Studio album by Alejandro Fernández
- Released: February 10, 2017
- Recorded: 2016
- Genre: Latin pop, regional Mexican
- Length: 36:15
- Label: Universal Music Group
- Producer: Áureo Baqueiro, Mario Domm

Alejandro Fernández chronology
| Confidencias (2013) | Rompiendo Fronteras (2017) | Hecho en México (2020) |

= Rompiendo Fronteras =

Rompiendo Fronteras ("Breaking borders") is the fifteenth studio album by Mexican singer Alejandro Fernández. It was released on February 10, 2017 under Universal Music Group. The album, Fernández's first in four years, combines the traditional sounds from his earliest repertoire with Latin pop, in particular the collaboration with Colombian band Morat. The album also featured Mexican songwriters Mario Domm and Leonel García.
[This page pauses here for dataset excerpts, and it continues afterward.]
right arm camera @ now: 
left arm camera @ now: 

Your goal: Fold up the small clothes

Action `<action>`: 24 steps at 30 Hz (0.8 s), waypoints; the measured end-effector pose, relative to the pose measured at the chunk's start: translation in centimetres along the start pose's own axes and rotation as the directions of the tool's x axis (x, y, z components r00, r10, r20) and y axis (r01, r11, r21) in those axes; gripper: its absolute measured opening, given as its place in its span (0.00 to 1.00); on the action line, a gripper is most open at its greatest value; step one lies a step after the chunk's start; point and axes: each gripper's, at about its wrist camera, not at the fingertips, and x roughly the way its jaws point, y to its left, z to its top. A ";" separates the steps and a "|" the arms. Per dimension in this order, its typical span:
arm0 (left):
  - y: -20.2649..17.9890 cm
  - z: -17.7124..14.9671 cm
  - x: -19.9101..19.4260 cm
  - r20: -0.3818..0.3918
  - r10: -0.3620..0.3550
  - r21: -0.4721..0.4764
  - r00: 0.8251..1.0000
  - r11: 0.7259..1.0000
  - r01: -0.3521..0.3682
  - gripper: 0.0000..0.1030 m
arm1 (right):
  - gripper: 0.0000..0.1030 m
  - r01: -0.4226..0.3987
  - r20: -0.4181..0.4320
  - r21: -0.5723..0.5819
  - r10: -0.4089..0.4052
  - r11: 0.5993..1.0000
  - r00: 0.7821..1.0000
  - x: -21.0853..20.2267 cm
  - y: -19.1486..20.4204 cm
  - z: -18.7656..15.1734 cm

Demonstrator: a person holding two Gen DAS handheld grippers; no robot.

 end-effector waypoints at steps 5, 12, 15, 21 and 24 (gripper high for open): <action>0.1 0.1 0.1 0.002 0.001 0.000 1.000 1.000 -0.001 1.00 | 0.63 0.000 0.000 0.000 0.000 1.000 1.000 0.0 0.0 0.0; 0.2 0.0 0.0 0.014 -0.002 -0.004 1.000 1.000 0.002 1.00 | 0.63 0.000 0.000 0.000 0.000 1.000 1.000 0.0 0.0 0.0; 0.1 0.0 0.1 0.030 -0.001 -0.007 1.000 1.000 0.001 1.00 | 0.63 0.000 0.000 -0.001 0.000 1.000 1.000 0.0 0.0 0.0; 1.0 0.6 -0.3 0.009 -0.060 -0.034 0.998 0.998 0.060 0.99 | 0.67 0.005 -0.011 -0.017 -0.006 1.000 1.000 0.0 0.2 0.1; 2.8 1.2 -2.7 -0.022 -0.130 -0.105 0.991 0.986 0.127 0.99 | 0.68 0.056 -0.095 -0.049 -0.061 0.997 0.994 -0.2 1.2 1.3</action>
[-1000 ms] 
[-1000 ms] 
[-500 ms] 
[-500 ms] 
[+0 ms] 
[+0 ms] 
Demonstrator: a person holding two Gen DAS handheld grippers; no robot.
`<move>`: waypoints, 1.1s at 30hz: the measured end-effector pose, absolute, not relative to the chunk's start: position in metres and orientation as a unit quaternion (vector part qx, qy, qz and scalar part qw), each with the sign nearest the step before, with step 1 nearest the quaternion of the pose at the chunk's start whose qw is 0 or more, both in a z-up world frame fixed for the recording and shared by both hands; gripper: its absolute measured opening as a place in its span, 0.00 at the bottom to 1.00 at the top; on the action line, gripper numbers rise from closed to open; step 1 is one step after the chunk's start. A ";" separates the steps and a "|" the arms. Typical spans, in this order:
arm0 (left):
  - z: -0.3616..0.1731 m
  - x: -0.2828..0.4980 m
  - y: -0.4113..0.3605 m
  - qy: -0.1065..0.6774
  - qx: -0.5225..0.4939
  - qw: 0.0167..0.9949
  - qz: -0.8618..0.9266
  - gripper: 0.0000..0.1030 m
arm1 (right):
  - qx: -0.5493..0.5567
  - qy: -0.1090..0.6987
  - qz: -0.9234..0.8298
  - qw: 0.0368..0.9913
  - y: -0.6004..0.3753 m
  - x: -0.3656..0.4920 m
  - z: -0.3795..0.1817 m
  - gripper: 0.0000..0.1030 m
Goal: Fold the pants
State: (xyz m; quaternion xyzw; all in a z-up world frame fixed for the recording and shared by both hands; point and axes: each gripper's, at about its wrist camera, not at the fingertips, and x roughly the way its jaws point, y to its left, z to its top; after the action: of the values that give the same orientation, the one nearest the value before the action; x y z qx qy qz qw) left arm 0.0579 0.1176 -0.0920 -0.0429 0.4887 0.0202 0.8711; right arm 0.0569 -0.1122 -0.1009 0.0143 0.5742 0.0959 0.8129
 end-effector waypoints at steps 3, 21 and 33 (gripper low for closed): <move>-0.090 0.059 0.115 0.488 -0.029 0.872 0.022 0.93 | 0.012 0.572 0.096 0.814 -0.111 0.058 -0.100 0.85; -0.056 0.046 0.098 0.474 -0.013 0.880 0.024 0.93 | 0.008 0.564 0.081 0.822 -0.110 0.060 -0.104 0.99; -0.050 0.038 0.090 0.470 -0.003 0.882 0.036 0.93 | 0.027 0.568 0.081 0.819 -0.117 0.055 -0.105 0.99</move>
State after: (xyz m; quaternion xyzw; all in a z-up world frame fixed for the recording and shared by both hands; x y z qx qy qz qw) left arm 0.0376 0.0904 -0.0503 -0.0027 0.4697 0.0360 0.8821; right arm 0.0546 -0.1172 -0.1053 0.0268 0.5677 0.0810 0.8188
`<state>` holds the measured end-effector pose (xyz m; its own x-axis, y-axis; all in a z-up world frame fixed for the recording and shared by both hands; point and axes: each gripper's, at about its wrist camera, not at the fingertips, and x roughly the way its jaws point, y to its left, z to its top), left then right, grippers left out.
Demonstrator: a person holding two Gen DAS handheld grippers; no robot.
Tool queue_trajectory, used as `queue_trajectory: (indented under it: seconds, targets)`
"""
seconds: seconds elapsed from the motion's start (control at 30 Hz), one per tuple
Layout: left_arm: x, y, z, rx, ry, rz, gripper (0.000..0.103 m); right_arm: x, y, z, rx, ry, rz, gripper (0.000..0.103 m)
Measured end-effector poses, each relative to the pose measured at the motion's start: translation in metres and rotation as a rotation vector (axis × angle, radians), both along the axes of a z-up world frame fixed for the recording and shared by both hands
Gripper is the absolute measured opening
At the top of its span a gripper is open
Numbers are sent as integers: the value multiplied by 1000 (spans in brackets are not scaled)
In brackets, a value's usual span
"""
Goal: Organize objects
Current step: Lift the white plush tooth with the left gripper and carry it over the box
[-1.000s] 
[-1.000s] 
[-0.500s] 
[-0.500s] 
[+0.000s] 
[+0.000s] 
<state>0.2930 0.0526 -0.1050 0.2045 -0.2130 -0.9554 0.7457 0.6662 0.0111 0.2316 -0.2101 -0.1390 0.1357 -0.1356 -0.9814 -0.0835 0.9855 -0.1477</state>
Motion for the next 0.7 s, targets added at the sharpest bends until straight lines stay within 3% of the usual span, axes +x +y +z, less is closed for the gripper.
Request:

According to AMPROFON, the album sold 60,000 copies in its first week in Mexico, thus certifying it platinum.

==Track listing==

=== CD===

| No. | Title | Writer(s) | Length |
|---|---|---|---|
| 1. | "Quiero que vuelvas" | Joss Favela | 2:37 |
| 2. | "Tienes que entender" | Leonel García, Gustavo Cuauhtémoc | 3:34 |
| 3. | "Sé que te duele" (duet with Morat) | Juan Pablo Isaza, Juan Pablo Villamil, Andrés Torres, Mauricio Rengifo | 3:48 |
| 4. | "Agridulce" | Mario Domm | 3:52 |
| 5. | "Pude" | Joss Favela | 3:00 |
| 6. | "Inocente" | Joss Favela | 3:06 |
| 7. | "En lo correcto" | Joss Favela | 2:18 |
| 8. | "Cuando más te amaba" | Pablo Preciado | 3:27 |
| 9. | "No pude" | Fernando Osorio | 3:20 |
| 10. | "Un beso a medias" | Gianmarco | 3:55 |
| 11. | "Cuando gane la distancia" | Mónica Vélez, Lauren Evans, Mario Domm | 3:18 |

==Charts==

===Weekly charts===

Weekly chart performance for Rompiendo Fronteras
| Chart (2017) | Peak position |
|---|---|
| Spanish Albums (Promusicae) | 1 |
| US Billboard 200 | 123 |
| US Top Latin Albums (Billboard) | 1 |
| US Latin Pop Albums (Billboard) | 1 |

===Year-end charts===

Year-end chart performance for Rompiendo Fronteras
| Chart (2017) | Position |
|---|---|
| Spanish Albums (PROMUSICAE) | 26 |
| Chart (2018) | Position |
| Spanish Albums (PROMUSICAE) | 93 |

==Certifications==

Certifications for Rompiendo Fronteras
| Region | Certification | Certified units/sales |
| Mexico (AMPROFON) | 2× Platinum+Gold | 150,000^{‡} |
| Spain (Promusicae) | Gold | 20,000^{‡} |
^{‡} Sales+streaming figures based on certification alone.